Tout à côté de ce troisième vestibule, se trouve l’ancienne salle de la Chambre des pairs, bâtie en 1805 pour le Sénat. Cette salle, petite, étroite, obscure, supportée par de maigres colonnes corinthiennes, à fûts couleur acajou et à chapiteaux blancs, meublée de pupitres-tablettes et de chaises à siège de velours vert dans le goût empire, le tout en acajou, pavée en marbre blanc, coupée par des losanges de marbre Sainte-Anne rouge, cette salle, pleine de souvenirs, avait été religieusement conservée et servait aux délibérations intimes de la Cour des pairs, depuis la construction de la salle neuve en 1840.

C’est dans cette ancienne salle du Sénat que le maréchal Ney avait été jugé. On avait établi une barre à la gauche du chancelier présidant la Chambre. Le maréchal était derrière cette barre, ayant M. Berryer père à sa droite et M. Dupin aîné à sa gauche, les pieds sur un de ces losanges du pavé, dans lequel, par un sinistre hasard, les dessins capricieux du marbre figuraient une tête de mort. Ce losange a été enlevé depuis et remplacé.

Après février, en présence des émeutes, il fallait loger des soldats dans le palais. On fit de l’ancienne salle du Sénat un corps de garde. Les pupitres des sénateurs de Napoléon et des pairs de la Restauration furent mis au grenier, et les chaises curules servirent de lits de camp aux soldats.

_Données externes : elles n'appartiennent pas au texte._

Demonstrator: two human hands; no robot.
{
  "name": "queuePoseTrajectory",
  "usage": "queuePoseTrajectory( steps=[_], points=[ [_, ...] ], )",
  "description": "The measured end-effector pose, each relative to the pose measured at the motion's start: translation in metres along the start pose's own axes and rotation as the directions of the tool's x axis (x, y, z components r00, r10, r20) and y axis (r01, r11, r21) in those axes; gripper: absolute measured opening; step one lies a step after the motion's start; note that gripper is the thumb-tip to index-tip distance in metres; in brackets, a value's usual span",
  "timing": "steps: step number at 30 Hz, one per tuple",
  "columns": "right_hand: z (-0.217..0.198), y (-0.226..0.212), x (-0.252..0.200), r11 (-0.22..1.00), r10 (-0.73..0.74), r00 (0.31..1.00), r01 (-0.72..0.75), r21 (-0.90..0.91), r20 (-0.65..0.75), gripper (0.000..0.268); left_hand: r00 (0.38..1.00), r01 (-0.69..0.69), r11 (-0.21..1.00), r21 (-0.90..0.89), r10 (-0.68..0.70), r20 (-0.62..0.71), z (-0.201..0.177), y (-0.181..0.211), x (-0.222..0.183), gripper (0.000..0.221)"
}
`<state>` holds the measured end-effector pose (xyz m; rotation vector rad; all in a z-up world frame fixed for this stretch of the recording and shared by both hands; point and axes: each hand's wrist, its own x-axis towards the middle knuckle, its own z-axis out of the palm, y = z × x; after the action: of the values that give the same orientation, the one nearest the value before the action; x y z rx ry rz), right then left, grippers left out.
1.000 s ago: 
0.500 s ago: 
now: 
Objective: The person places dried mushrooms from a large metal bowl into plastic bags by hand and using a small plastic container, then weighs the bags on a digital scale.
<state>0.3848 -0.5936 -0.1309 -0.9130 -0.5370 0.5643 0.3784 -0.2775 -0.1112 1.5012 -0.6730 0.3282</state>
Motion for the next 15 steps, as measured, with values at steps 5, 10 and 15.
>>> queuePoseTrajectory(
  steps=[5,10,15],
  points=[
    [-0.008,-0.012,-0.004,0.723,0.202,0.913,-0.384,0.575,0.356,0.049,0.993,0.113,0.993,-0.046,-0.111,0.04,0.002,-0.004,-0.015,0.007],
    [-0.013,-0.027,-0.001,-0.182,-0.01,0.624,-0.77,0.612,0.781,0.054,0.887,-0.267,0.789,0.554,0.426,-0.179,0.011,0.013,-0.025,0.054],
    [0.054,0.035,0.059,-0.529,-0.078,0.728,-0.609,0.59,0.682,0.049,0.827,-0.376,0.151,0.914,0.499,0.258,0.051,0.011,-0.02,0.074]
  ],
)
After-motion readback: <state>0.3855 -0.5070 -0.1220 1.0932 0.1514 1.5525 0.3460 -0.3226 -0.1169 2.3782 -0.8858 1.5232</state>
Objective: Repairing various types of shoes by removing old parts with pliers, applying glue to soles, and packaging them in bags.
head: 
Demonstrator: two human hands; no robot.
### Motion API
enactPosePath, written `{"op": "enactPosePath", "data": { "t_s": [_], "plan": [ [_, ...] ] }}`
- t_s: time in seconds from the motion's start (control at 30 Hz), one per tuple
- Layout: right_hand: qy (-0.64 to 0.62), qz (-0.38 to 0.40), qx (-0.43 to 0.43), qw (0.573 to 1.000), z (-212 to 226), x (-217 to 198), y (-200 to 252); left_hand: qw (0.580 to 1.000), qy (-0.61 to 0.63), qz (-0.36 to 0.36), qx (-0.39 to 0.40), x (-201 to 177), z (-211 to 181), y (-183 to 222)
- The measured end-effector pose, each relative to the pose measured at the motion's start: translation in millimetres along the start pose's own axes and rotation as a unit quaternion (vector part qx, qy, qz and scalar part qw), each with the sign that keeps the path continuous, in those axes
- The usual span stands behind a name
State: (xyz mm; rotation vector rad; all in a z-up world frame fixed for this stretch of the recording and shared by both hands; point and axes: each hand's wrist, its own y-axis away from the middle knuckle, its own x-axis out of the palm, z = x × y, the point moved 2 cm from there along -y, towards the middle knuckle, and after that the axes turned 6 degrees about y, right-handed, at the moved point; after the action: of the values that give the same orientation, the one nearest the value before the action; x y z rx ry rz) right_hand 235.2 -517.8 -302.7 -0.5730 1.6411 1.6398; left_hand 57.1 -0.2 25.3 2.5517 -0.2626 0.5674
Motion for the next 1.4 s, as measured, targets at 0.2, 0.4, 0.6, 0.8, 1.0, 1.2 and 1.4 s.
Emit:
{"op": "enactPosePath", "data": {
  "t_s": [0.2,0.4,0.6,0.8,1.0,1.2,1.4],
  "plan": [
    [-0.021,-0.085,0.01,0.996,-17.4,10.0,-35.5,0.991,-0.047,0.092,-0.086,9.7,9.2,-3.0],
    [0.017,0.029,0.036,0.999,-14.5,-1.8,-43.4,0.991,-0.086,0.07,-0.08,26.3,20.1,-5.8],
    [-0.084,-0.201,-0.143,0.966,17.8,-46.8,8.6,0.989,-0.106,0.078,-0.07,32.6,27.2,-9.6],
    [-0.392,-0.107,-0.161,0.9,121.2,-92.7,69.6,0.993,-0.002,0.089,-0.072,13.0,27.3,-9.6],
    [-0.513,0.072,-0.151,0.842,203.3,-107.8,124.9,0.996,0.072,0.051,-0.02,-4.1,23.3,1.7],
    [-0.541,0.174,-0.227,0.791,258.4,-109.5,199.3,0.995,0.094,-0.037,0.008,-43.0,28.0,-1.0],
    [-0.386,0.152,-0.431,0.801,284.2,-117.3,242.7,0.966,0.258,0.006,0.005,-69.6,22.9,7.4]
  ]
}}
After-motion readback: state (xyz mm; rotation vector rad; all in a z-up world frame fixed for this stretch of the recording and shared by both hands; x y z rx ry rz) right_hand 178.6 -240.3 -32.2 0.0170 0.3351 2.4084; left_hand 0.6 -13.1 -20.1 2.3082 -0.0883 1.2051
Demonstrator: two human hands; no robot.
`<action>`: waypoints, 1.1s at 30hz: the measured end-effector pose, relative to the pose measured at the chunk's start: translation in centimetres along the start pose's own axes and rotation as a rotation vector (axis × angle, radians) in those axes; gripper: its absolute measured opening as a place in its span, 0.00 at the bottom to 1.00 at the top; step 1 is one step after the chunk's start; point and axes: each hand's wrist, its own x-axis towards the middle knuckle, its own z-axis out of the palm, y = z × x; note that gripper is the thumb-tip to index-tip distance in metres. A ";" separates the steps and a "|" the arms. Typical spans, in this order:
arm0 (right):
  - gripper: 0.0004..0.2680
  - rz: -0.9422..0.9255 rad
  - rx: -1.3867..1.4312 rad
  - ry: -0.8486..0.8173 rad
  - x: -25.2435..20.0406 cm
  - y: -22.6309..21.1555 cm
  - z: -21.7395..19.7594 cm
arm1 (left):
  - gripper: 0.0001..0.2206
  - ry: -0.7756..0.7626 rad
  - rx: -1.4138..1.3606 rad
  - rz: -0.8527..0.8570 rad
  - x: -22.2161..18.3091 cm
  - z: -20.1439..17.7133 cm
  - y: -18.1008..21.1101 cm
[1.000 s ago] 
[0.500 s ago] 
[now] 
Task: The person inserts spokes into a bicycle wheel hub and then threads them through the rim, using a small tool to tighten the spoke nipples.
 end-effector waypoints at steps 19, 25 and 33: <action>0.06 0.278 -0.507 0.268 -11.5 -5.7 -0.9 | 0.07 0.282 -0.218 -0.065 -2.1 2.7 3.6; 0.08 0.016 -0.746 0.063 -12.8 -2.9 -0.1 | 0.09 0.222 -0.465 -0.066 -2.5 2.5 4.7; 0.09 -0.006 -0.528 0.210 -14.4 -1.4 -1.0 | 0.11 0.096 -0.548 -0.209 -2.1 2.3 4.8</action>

Dans les premiers jours de juin 1849, je visitai la salle de la Chambre des pairs et je la retrouvai telle que je l’avais laissée dix-sept mois auparavant, la dernière fois que j’y siégeai, le 23 février 1848.

Tout y était à sa place. Un calme profond. Les fauteuils vides et en ordre. On eût dit que la Chambre venait de lever la séance depuis dix minutes.